▶ [Work item]:
Once every line below with "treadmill" has been counted, state the total and nothing else.

▶ [Data below]:
++++++++

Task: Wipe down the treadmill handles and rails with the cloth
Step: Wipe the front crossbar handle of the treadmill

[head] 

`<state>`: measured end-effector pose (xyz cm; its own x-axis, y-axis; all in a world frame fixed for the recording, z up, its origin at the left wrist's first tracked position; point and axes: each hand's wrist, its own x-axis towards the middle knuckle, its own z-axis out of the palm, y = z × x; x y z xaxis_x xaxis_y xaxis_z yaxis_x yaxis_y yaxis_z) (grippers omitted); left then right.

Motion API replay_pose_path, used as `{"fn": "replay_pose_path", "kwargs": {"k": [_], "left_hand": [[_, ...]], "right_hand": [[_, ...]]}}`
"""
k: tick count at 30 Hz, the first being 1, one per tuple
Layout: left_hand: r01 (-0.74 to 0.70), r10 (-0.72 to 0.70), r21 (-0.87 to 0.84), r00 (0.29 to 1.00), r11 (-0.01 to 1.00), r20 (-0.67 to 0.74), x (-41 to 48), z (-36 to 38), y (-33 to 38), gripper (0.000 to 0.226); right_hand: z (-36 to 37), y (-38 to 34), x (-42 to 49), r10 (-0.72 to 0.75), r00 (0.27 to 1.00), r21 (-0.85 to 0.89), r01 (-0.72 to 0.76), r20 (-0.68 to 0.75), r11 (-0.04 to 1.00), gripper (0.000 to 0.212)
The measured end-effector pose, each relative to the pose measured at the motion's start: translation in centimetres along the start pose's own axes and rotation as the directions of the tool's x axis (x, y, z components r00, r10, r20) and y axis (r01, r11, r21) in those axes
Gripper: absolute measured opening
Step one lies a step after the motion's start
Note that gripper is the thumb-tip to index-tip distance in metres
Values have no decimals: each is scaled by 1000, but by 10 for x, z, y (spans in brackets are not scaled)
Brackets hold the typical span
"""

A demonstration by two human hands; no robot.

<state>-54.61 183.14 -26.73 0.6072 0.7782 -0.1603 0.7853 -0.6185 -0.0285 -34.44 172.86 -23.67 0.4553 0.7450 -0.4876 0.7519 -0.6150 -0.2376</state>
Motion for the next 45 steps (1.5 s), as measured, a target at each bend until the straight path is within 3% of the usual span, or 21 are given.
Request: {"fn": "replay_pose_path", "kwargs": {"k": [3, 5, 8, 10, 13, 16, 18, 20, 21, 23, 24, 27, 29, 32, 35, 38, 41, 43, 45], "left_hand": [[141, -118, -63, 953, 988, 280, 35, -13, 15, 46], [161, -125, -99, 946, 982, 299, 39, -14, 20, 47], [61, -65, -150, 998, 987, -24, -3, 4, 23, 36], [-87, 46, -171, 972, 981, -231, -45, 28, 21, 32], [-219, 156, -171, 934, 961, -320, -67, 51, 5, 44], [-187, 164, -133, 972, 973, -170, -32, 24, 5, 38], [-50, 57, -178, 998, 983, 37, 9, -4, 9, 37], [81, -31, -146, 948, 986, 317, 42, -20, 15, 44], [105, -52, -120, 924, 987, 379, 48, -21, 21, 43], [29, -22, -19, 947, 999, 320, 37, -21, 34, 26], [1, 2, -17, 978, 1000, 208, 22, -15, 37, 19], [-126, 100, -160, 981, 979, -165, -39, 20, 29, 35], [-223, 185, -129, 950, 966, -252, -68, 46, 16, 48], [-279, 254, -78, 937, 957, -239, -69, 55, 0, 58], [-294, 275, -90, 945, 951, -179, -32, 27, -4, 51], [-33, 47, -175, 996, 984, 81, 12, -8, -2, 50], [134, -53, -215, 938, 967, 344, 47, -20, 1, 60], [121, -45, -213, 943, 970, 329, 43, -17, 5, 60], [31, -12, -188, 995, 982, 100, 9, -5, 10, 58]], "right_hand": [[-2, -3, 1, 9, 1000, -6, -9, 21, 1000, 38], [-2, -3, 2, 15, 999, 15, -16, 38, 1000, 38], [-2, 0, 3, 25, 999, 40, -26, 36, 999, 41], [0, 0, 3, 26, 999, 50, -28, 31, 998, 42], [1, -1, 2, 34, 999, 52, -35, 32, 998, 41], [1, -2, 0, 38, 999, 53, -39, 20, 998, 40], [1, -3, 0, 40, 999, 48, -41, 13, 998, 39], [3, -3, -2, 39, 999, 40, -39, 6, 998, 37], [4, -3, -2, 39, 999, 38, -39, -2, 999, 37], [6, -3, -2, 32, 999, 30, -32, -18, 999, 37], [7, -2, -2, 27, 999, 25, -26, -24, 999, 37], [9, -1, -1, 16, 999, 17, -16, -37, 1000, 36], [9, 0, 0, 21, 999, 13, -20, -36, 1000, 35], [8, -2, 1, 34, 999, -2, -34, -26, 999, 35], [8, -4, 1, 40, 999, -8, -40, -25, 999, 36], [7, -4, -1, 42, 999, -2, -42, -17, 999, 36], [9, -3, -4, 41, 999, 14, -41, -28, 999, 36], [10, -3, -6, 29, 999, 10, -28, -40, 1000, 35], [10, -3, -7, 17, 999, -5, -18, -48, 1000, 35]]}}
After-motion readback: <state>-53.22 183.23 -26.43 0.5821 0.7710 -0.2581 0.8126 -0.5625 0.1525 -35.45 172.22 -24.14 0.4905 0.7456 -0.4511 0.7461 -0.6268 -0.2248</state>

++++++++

▶ [Exercise output]:
2